Stress is a double-edged sword when it comes to memory: stressful or otherwise emotional events are usually more memorable, but stress can also make it harder for us to retrieve memories. In PTSD and generalized anxiety disorder, overgeneralizing aversive memories results in an inability to discriminate between dangerous and safe stimuli. However, until now, it wasn't clear whether stress played a role in memory generalization.
Now, neuroscientists report November 15 in the Cell Press journal Cell that acute stress prevents mice from forming specific memories. Instead, the stressed mice formed generalized memories, which are encoded by larger numbers of neurons.
"We are now beginning to really understand how stress impacts aversive memories, and I think that's good news for everybody," says memory researcher and co-senior author Sheena Josselyn of The Hospital for Sick Children (SickKids) and the University of Toronto. "We were able to isolate the synaptic mechanisms that drove this and also show that this same phenomenon can be manipulated or blocked by using systemically available drugs."
To test whether stress impacts memory specificity, the researchers trained mice to associate one sound with stress, and another sound with no stress. Then, they tested the mice's ability to react appropriately to the different sounds.
Mice which had been placed in an acutely stressful, controlled experience exhibited defensive behavior regardless of which sound was played to them, suggesting that the stressful experience interfered with their ability to form specific memories. In contrast, control mice who had not been subjected to stress exhibited defensive freezing only in response to original sound.
Because the stressed mice had elevated levels of corticosterone in their blood, the researchers next tested whether corticosterone itself could impact memory formation. They showed that mice that received corticosterone prior to training were also unable to form specific memories to the two sounds, and that administering metyrapone, a chemical that inhibits glucocorticoid synthesis, restored the ability of stressed mice to form specific memories.

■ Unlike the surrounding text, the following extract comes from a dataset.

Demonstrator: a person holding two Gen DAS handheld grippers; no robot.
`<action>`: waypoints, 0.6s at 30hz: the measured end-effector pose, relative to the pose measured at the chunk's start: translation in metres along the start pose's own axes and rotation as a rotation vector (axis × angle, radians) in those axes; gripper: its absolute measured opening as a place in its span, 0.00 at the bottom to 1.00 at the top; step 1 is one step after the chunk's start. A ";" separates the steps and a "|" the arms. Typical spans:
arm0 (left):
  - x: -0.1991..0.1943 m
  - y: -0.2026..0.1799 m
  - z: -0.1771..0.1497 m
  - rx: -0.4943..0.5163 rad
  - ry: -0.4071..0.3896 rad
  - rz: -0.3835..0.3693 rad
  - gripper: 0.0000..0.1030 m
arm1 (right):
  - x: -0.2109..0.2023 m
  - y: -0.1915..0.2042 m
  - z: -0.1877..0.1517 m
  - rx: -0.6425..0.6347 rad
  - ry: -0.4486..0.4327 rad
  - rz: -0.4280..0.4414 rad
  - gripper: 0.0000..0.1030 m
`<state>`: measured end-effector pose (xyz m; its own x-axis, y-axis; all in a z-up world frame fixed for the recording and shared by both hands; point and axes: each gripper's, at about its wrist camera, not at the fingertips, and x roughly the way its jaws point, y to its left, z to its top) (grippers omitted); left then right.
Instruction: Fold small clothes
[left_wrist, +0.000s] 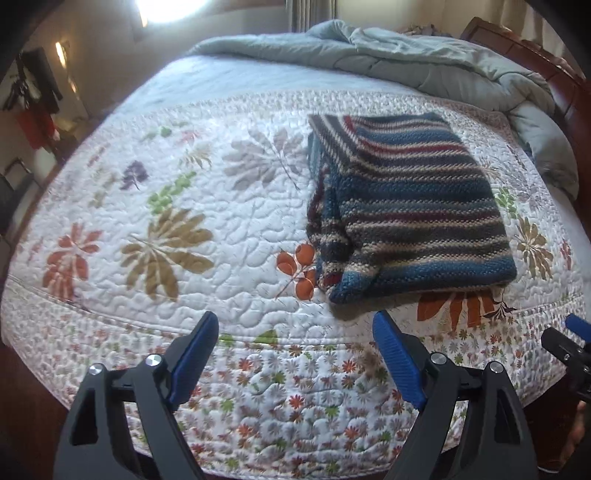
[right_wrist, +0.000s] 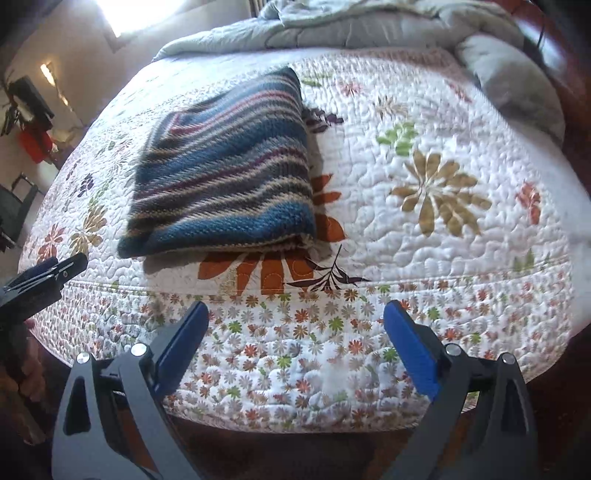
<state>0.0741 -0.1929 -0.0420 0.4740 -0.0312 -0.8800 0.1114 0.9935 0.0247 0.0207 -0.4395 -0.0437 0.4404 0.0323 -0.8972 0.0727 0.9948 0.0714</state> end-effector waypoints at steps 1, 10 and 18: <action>-0.004 0.000 -0.001 0.002 -0.008 0.003 0.84 | -0.005 0.003 -0.001 -0.003 -0.008 0.001 0.93; -0.040 -0.001 -0.004 0.031 -0.081 0.018 0.86 | -0.028 0.013 -0.002 -0.005 -0.029 0.028 0.93; -0.052 -0.004 -0.005 0.036 -0.094 0.009 0.86 | -0.036 0.024 0.000 -0.024 -0.032 0.031 0.94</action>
<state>0.0444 -0.1945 0.0015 0.5546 -0.0345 -0.8314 0.1375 0.9892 0.0506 0.0070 -0.4164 -0.0100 0.4708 0.0608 -0.8802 0.0370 0.9954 0.0885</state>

Specific memories are encoded by groups of neurons called engrams. Most engrams involve only a few neurons, but the researchers showed that the generalized engrams formed by stressed mice were larger, because inhibitory interneurons-gatekeeping cells that usually keep engrams exclusive-failed to do their job. This change, in turn, was driven by endocannabinoids that were released in the amygdala in response to corticosterone.
"When we manipulated endocannabinoid receptors in just one particular cell type in one brain region, it restored memory specificity and the size of the engram," says stress researcher and co-senior author Matthew Hill of the University of Calgary. "This whole phenomenon is mediated by a very discrete microcircuit in the amygdala, but you can do a systemic pharmacological manipulation and still prevent it, which is very encouraging from the perspective of whether this could one day be translated for therapeutic use in humans."
In future, the researchers want to investigate whether stress also impacts the specificity of non-aversive memories. They also plan to examine whether exogenous cannabinoids (e.g., cannabis) would have a similar effect on memory specificity, which could have implications for PTSD management.
"We only examined aversive threat memories, but it would be interesting to examine whether stress similarly increases the generalization of a rewarding memories," says memory researcher and co-senior author Paul Frankland, also at SickKids and the University of Toronto.
"Given that this phenomenon involved the activation of endocannabinoid receptors, it would be very interesting to see if a stoned animal shows a similar generalization response," says Hill. "That's one of the things that I'd be curious to quickly run as a follow up, because if it did, that would have some interesting implications given that the whole conversation that exists right now around cannabis and PTSD is very confusing."